▸ GOAL OF THE EXERCISE: Note every line in the entries that contains the string "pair", and copy it.

——————

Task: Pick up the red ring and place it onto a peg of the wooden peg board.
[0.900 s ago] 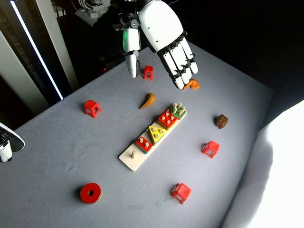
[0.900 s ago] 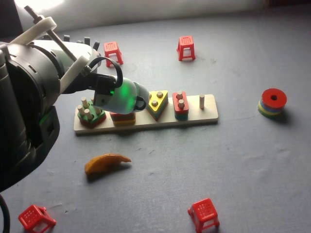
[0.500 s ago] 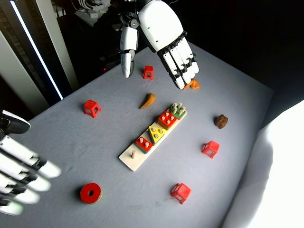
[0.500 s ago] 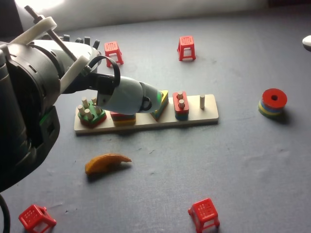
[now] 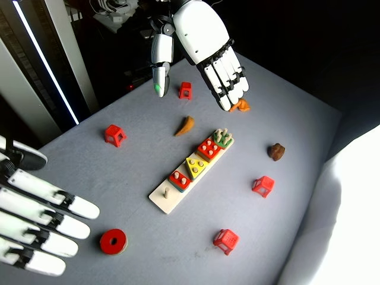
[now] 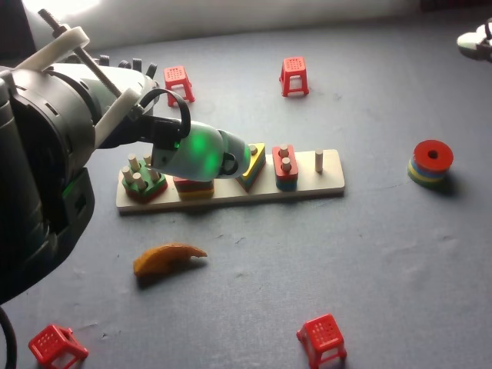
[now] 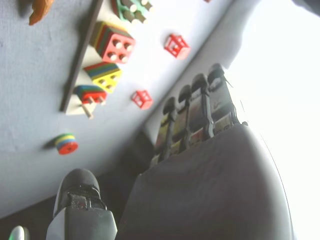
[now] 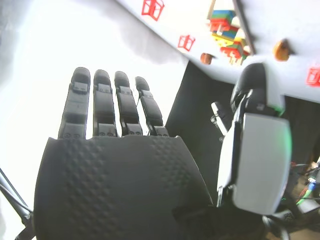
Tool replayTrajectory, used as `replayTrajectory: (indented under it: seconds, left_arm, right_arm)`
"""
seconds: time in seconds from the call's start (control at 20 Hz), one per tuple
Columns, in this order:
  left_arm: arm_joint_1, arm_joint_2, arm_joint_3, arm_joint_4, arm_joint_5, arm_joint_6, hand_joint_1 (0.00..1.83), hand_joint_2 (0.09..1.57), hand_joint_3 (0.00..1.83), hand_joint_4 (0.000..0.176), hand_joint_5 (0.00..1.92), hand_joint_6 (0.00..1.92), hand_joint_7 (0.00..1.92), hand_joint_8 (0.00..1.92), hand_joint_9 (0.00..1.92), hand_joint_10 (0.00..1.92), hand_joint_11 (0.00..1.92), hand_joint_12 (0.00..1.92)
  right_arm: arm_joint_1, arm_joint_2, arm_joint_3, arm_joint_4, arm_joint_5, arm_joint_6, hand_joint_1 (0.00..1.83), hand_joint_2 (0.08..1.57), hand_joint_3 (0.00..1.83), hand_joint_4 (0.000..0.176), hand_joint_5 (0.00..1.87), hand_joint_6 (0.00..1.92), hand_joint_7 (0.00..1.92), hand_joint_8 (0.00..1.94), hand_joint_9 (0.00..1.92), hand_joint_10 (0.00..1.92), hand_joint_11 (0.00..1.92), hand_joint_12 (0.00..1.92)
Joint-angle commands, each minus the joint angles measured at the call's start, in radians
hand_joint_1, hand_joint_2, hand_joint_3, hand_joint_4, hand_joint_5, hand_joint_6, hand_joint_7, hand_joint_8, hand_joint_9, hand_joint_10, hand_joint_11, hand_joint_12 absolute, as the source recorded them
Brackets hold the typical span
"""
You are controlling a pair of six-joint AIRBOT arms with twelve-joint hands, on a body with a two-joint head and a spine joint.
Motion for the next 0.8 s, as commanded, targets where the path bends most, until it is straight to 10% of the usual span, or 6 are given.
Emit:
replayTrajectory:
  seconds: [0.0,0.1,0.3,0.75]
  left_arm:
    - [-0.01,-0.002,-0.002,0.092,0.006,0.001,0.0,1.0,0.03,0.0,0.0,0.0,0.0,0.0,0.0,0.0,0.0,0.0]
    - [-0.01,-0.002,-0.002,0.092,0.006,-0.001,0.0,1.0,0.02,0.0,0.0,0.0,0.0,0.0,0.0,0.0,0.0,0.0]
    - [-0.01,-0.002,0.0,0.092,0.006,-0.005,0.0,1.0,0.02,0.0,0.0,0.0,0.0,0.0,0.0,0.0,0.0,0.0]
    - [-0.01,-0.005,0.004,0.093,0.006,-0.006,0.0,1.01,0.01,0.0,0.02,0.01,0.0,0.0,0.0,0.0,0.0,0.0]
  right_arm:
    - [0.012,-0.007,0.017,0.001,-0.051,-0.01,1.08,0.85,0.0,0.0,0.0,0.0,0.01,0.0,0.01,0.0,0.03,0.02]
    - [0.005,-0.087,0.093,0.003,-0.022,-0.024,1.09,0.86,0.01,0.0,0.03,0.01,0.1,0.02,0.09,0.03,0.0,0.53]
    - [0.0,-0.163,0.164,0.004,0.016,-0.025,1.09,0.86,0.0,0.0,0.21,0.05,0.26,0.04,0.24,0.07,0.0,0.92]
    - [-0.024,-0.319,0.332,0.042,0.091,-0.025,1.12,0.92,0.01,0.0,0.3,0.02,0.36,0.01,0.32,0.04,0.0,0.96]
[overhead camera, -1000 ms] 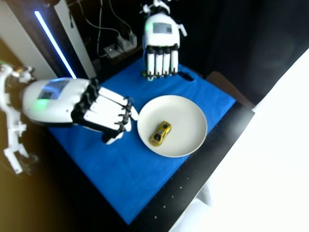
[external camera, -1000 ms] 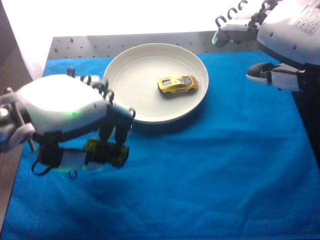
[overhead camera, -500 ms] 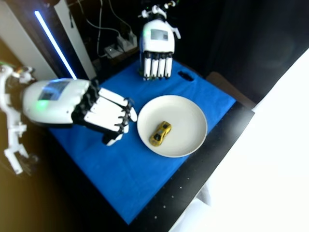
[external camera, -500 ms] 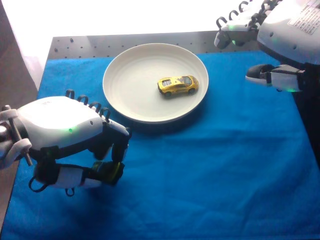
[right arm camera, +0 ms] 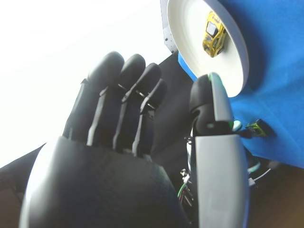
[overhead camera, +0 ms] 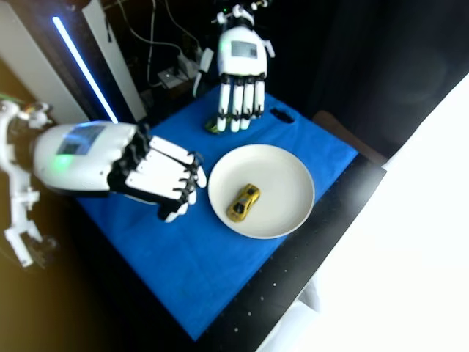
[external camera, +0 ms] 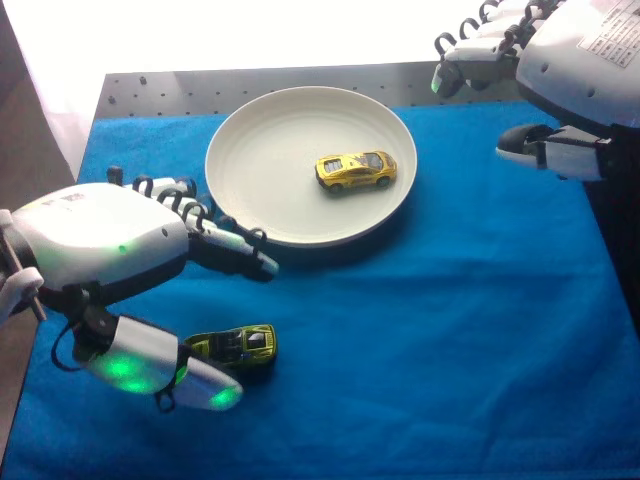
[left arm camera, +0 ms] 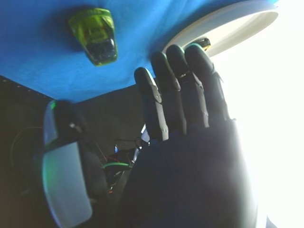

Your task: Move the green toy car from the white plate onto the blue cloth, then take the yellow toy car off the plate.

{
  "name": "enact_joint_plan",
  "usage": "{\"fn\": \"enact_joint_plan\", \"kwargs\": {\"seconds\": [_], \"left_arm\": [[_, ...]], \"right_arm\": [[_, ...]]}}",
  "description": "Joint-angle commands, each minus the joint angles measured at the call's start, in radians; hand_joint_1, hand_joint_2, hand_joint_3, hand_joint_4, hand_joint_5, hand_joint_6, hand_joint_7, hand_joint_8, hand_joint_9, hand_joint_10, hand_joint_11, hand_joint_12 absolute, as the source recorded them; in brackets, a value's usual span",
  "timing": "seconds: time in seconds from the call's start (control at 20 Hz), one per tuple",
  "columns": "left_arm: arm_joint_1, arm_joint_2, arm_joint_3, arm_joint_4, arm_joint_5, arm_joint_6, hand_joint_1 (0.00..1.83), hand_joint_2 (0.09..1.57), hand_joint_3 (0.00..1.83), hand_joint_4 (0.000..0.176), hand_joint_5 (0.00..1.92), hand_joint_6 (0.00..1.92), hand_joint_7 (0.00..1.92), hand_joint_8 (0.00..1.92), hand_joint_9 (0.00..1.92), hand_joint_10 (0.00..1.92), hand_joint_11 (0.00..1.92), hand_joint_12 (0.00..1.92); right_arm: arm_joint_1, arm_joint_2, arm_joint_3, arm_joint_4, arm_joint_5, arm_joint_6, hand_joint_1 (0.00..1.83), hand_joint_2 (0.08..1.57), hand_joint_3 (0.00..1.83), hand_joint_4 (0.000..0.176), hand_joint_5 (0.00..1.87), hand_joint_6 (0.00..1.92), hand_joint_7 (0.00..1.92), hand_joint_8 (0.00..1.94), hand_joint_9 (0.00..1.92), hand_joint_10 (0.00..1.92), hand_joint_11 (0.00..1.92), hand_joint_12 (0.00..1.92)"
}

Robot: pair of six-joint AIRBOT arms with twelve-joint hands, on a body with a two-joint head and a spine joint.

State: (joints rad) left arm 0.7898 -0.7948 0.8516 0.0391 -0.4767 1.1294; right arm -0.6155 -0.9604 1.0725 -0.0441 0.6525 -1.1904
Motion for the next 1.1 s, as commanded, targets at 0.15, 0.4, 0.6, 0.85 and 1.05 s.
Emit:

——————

▸ COMPLETED EXERCISE:
You are controlling a pair of six-joint AIRBOT arms with twelve-joint hands, on a body with a two-joint head and a spine joint.
Robot: pair of six-joint AIRBOT arms with twelve-joint hands, on a body with a two-joint head and a spine joint.

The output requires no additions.